Income Taxes and Uncertain Tax Positions
We record deferred tax assets and liabilities to account for the expected future tax consequences of events that have been recognized in our financial statements and our tax returns. We routinely assess the realizability of our deferred tax assets. If we conclude that it is more likely than not that some portion or all of our deferred tax assets will not be realized, the tax asset is reduced by a valuation allowance. We consider future taxable income in making such assessments. Numerous judgments and assumptions are inherent in the determination of future taxable income, including factors such as future operating conditions.

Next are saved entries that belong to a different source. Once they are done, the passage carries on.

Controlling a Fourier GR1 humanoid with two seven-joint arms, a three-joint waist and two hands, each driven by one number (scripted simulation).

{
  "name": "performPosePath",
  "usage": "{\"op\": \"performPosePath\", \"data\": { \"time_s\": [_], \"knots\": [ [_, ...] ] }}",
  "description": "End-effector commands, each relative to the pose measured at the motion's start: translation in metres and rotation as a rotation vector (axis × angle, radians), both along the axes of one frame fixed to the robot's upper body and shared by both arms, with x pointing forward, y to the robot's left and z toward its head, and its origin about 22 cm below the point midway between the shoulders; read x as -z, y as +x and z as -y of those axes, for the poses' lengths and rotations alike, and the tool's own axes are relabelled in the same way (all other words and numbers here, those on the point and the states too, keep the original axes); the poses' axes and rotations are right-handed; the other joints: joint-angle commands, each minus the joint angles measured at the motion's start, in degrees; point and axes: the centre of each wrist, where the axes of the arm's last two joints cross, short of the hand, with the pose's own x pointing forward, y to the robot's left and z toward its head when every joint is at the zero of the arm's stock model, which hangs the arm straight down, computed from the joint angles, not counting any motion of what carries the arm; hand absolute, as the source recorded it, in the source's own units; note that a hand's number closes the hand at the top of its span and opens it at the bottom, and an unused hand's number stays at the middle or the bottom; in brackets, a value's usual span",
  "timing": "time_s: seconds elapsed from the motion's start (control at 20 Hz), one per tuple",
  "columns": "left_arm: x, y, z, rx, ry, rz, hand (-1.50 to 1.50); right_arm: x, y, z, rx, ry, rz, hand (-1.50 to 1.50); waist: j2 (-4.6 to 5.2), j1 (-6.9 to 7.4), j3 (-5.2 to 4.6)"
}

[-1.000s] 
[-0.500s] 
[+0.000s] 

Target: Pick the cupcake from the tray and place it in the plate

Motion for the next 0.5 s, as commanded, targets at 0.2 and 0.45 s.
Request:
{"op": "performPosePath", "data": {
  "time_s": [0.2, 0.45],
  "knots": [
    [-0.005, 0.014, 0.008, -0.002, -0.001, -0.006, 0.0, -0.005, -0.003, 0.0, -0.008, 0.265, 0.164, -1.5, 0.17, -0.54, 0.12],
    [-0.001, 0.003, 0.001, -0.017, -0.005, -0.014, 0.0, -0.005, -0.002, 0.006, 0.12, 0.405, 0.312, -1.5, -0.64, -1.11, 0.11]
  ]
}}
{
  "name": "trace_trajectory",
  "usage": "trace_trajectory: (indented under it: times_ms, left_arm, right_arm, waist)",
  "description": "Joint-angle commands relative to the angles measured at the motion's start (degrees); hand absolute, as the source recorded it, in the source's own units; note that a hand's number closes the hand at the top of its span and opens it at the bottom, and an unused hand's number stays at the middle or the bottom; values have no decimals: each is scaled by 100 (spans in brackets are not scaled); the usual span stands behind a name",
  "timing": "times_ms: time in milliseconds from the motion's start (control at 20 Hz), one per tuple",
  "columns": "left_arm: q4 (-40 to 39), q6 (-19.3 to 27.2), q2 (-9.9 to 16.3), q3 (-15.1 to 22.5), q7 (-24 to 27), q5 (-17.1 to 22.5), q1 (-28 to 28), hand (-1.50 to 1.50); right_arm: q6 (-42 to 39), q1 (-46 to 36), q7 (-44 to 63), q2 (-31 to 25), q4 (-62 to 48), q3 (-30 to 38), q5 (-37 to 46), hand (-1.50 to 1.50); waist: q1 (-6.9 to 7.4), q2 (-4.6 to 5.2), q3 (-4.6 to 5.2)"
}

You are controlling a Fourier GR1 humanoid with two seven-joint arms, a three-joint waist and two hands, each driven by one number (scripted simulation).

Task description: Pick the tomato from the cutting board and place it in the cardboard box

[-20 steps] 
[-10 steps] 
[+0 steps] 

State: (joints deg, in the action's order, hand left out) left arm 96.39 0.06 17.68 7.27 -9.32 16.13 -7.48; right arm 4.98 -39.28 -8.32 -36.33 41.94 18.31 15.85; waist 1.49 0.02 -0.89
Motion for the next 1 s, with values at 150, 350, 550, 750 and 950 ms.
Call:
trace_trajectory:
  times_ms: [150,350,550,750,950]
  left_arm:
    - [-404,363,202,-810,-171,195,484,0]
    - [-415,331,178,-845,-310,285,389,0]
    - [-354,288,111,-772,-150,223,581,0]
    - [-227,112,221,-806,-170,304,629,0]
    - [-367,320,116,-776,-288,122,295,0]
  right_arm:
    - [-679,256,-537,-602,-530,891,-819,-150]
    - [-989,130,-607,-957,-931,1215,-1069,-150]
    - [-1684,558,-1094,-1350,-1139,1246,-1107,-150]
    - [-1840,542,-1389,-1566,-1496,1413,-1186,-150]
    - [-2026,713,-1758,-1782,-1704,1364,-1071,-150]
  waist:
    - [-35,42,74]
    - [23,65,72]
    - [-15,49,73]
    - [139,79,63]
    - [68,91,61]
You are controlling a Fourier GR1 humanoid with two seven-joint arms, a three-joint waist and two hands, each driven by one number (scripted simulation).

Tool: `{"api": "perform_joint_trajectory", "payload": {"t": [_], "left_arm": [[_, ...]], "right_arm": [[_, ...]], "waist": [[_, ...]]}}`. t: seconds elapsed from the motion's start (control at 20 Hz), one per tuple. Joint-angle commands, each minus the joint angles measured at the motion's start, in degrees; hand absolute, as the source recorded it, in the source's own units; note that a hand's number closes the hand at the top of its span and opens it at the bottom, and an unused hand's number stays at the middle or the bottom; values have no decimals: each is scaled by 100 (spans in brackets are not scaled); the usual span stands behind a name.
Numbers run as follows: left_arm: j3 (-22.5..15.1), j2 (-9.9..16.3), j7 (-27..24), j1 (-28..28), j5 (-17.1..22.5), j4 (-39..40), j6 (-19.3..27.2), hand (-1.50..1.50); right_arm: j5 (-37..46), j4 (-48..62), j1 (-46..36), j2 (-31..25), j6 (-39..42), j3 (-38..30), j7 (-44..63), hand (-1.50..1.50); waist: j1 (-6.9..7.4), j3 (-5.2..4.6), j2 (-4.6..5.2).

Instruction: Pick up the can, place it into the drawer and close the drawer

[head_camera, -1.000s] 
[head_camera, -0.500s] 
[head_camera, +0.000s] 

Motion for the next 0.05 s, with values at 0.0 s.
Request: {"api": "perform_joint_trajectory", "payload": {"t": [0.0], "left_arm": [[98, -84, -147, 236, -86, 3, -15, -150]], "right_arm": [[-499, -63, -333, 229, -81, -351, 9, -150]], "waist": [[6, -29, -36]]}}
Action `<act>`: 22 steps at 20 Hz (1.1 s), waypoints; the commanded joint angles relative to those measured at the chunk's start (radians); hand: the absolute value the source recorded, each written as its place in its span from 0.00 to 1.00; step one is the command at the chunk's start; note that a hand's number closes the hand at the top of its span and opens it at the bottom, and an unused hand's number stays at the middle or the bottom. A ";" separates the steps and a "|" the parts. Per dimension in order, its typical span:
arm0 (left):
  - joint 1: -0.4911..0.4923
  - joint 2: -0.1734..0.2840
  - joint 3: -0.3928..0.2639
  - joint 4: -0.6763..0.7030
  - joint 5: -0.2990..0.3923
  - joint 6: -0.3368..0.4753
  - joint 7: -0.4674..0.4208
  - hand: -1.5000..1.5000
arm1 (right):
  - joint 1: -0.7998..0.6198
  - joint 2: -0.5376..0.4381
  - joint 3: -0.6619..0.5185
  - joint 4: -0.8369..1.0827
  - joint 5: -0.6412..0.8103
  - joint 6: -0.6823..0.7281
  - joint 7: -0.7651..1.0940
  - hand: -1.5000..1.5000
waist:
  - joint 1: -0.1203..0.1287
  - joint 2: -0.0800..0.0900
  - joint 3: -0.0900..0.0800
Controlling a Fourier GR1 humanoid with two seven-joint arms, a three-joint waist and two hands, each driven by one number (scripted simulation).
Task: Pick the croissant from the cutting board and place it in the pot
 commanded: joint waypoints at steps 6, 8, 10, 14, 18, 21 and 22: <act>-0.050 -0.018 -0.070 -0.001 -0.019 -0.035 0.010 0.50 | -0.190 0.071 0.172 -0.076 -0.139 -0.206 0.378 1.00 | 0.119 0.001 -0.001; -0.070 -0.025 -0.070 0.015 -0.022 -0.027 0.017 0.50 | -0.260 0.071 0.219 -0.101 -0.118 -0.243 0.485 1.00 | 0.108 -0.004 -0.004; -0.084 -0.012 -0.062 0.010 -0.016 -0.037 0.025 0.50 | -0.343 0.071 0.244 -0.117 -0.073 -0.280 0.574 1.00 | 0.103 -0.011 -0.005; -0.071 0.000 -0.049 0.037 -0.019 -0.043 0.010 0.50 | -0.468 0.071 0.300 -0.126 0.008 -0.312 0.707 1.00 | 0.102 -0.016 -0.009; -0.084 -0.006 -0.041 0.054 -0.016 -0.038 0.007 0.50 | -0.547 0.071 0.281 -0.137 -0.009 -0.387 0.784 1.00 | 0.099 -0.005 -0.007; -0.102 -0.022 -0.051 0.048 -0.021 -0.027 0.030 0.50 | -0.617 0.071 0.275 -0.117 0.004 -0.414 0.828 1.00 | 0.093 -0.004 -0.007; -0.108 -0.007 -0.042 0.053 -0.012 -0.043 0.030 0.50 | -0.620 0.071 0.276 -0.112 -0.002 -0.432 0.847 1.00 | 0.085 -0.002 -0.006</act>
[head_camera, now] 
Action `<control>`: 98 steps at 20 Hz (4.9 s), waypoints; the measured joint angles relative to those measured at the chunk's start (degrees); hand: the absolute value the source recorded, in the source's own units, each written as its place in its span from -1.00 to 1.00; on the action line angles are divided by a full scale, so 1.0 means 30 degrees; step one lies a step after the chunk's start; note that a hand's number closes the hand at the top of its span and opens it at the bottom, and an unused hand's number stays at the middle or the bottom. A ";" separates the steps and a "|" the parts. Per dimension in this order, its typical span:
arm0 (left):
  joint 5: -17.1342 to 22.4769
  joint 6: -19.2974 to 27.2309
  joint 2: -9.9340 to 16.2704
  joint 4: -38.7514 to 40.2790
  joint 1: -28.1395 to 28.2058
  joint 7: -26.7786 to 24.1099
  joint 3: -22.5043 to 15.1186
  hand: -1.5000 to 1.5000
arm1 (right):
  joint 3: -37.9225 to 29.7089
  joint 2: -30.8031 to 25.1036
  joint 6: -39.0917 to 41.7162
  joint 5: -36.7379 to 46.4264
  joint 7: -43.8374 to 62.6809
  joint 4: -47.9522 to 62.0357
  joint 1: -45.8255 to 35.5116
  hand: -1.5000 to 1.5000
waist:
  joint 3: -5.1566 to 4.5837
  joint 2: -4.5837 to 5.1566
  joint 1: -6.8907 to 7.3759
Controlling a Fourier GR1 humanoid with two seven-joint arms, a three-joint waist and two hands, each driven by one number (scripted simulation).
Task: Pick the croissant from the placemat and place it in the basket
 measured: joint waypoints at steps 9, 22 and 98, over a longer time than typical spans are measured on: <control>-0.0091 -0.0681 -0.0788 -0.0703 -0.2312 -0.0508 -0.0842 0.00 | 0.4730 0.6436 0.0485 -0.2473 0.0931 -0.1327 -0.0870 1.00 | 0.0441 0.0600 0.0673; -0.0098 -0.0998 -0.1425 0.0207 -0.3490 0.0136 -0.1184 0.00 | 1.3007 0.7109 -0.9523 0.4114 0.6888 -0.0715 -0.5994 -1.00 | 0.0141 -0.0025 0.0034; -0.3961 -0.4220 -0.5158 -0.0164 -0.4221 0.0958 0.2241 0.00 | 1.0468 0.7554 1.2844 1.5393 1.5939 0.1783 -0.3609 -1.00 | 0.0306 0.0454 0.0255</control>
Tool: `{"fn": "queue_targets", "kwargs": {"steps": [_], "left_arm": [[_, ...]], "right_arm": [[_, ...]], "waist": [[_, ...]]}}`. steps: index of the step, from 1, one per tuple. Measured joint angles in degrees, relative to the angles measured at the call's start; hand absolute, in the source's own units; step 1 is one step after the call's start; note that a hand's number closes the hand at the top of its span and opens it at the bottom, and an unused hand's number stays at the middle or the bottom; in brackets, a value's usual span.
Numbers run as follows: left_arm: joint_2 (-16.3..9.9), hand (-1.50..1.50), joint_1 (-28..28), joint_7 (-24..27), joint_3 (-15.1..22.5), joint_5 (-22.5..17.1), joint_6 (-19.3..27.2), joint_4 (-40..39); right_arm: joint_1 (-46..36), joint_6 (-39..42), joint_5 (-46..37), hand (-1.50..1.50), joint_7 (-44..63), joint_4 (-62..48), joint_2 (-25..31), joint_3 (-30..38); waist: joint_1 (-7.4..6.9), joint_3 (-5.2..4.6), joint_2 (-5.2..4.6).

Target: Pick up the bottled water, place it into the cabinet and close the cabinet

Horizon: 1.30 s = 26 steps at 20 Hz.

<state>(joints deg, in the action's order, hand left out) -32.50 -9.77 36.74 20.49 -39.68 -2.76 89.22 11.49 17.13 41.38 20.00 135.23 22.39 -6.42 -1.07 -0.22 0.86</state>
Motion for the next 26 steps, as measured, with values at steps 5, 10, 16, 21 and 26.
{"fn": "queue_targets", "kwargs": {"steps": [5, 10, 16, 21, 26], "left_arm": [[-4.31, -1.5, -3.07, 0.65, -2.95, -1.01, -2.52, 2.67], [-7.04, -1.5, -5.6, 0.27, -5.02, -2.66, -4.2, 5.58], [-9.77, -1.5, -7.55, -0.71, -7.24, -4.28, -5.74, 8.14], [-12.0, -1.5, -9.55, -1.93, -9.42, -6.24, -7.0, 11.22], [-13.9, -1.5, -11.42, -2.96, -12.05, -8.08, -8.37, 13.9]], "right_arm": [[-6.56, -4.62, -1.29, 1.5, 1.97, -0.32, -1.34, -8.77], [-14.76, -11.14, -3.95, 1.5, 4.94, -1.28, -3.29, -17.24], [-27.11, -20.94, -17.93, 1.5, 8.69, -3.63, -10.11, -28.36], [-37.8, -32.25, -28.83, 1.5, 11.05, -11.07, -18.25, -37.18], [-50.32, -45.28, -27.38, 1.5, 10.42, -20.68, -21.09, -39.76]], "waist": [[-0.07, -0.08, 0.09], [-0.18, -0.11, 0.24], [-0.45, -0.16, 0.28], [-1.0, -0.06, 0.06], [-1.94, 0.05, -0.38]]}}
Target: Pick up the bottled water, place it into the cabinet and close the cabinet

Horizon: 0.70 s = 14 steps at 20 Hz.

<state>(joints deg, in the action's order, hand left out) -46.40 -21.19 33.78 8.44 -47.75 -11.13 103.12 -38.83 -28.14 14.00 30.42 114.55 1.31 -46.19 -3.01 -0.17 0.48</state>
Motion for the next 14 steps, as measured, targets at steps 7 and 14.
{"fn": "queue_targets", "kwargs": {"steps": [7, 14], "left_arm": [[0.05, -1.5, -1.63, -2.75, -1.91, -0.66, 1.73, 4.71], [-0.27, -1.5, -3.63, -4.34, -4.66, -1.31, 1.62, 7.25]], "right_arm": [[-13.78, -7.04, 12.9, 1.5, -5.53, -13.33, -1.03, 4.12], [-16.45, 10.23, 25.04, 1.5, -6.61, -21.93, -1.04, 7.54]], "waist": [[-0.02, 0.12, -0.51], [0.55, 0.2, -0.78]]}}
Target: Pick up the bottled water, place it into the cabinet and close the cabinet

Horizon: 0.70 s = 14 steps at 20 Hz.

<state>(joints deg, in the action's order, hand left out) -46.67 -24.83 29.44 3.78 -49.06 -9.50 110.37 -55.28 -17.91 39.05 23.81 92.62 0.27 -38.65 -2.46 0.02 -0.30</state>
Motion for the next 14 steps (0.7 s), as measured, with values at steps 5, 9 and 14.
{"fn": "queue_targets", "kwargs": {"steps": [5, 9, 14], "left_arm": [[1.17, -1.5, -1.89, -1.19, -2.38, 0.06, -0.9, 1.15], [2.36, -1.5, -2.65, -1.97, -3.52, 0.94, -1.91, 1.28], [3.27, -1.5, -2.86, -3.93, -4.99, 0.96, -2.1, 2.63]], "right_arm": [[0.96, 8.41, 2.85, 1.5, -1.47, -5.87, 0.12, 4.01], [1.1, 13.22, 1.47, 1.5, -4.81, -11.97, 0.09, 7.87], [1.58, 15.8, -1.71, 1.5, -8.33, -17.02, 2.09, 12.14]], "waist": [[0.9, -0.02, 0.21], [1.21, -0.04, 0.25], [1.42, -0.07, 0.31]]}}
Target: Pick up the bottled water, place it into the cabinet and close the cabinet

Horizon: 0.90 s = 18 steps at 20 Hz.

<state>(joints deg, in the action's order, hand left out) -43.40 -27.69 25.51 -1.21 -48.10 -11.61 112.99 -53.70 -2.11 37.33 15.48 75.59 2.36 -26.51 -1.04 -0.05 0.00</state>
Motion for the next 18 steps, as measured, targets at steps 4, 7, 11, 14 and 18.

Accounting guidance for recognizing and measuring uncertain tax positions prescribes a more likely than not recognition threshold that a tax position must meet for any of the benefit of the uncertain tax position to be recognized in the financial statements. Previously recognized uncertain tax positions that no longer meet the more-likely-than-not threshold should be derecognized in the first subsequent financial reporting period in which that threshold is no longer met. There are no uncertain tax positions that would meet the more-likely-than-not recognition threshold for the fiscal year ended June 30, 2014.
Foreign Currencies and Foreign Currency Adjustment of Intercompany Loans
When intercompany foreign currency transactions between entities included in the consolidated financial statements are of a long term investment nature (i.e., those for which settlement is not planned or anticipated in the foreseeable future) foreign currency translation adjustments resulting from those transactions are included in stockholders' equity as accumulated other comprehensive income (loss). When intercompany transactions are deemed to be of a short term nature, translation adjustments are required to be included in the consolidated statement of operations.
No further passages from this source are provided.